» RECORDS SHOWN
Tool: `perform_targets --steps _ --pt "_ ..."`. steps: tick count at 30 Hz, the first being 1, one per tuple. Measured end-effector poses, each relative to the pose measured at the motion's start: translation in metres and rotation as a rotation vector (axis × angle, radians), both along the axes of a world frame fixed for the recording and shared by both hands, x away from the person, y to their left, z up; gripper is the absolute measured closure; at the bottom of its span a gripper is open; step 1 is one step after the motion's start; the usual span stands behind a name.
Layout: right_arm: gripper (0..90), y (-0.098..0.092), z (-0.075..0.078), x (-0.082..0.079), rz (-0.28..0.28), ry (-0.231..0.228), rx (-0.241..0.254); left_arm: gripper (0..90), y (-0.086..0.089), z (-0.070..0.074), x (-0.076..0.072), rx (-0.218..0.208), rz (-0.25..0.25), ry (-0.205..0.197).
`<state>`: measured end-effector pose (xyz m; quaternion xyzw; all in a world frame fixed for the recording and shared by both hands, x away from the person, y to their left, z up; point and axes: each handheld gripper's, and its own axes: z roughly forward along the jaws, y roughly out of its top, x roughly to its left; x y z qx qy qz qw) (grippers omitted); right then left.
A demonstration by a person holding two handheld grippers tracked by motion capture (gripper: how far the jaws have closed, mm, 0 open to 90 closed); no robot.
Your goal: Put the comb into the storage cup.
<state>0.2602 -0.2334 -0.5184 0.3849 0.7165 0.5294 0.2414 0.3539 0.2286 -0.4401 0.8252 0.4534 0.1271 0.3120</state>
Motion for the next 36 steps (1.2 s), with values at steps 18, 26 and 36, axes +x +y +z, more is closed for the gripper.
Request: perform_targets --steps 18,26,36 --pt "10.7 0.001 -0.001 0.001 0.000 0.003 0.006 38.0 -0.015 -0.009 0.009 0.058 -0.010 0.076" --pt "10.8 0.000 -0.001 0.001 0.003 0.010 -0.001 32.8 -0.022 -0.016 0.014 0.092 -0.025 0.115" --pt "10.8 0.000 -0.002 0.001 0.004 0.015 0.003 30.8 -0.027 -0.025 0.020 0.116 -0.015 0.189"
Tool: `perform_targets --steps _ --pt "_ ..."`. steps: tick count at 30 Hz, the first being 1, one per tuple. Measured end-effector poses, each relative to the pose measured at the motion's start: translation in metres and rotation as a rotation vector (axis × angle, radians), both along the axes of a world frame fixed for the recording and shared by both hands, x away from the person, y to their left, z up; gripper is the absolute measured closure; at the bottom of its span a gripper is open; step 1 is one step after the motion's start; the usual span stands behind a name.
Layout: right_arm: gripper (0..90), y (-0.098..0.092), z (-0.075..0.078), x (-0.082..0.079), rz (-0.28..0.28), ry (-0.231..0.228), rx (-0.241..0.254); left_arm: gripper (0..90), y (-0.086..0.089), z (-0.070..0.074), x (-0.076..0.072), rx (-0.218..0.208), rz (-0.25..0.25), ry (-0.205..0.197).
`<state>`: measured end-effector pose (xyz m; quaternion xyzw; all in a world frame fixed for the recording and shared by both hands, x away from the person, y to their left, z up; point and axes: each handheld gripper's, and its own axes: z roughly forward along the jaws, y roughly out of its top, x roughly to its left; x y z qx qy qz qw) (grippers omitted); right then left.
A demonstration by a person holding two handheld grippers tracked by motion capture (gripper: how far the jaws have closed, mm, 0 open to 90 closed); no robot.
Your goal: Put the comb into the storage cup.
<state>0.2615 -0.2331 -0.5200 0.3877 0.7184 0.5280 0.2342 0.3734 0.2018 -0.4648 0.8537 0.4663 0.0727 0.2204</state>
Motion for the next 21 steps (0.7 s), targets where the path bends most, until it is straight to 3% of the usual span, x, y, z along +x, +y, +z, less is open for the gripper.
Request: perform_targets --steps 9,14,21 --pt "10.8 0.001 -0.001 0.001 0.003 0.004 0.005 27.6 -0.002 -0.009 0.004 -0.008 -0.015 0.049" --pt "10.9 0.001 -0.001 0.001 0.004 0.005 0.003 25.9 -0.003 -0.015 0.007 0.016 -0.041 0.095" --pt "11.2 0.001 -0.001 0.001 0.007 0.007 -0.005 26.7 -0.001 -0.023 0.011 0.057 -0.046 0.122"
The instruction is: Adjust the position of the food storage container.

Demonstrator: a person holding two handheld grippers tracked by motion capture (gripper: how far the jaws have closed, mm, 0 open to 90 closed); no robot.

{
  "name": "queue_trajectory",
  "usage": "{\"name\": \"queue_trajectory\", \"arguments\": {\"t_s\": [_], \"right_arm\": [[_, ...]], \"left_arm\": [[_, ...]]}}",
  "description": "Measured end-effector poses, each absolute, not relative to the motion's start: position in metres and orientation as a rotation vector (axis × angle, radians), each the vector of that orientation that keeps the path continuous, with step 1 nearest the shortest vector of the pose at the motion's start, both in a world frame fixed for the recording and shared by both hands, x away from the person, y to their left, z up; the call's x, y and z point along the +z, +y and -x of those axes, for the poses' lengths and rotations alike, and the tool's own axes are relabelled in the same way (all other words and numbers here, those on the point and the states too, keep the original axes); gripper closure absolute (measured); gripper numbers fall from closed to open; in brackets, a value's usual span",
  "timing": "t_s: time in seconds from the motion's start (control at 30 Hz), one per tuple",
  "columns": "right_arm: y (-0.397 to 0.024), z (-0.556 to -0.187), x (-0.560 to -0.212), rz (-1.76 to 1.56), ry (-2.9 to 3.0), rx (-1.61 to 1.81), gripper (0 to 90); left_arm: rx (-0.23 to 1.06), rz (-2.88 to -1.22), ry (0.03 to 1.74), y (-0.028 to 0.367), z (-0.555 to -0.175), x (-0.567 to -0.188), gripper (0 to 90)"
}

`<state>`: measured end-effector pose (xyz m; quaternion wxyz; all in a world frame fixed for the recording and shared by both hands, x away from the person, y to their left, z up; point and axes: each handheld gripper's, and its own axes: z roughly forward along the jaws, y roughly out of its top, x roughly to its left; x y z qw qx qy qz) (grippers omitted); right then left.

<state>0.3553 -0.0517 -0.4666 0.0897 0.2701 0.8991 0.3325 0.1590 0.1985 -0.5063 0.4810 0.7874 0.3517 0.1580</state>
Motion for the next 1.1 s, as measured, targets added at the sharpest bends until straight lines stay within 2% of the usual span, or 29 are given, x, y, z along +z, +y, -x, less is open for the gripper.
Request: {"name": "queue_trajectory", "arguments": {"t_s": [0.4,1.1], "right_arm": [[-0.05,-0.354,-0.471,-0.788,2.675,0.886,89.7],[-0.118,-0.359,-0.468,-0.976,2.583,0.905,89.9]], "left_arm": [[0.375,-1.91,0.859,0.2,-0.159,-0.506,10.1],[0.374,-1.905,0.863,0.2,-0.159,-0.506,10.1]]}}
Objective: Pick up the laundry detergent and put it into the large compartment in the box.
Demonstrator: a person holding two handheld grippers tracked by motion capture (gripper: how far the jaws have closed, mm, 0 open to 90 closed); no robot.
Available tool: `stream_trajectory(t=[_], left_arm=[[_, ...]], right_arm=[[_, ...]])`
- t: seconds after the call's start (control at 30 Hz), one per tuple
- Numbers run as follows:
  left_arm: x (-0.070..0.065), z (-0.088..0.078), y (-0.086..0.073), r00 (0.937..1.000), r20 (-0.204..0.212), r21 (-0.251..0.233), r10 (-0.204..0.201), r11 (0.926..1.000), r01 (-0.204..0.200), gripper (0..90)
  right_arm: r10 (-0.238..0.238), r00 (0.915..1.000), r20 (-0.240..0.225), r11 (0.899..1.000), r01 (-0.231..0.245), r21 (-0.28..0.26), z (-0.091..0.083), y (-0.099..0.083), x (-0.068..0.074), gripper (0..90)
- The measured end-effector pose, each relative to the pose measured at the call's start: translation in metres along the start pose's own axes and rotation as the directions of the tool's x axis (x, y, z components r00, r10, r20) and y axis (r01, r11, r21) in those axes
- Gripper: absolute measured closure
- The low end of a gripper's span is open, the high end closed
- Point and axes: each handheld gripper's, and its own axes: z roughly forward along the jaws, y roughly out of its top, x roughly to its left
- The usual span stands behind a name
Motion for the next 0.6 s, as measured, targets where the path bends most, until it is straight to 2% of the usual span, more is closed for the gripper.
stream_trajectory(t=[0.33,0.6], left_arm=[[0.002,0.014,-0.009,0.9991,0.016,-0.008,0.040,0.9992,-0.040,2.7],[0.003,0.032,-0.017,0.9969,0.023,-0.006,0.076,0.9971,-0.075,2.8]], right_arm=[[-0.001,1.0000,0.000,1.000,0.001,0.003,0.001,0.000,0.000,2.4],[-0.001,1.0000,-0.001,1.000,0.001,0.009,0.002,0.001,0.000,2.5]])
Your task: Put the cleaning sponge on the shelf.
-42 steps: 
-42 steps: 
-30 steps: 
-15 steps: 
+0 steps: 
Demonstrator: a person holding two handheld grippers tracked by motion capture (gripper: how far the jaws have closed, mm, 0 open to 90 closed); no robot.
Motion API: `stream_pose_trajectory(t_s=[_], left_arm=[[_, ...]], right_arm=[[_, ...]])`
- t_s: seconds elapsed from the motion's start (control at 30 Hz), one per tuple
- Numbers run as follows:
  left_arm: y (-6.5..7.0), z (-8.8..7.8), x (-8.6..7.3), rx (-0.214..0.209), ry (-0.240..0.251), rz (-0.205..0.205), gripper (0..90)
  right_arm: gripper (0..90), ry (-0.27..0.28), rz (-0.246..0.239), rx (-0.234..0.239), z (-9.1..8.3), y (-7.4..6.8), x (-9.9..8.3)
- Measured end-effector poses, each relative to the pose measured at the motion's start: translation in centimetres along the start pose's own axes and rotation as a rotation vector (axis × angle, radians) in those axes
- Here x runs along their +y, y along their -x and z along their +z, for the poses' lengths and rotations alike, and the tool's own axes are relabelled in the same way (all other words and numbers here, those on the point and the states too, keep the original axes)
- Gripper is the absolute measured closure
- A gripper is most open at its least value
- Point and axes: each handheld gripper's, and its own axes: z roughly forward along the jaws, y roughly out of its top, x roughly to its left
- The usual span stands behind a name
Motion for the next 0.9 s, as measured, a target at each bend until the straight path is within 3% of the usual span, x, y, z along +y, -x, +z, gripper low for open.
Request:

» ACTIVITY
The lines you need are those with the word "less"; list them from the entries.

» TASK OUTPUT
Motion for the next 21 steps (0.7 s), targets where the path bends most, until it is straight to 3% of the usual span, x, y, z along +x, +y, +z, less is open for the gripper.
Motion for the next 1.1 s, as measured, targets added at the sharpest bends until straight lines stay within 2% of the usual span, or 29 are given, x, y, z along +z, +y, -x, less is open for the gripper.

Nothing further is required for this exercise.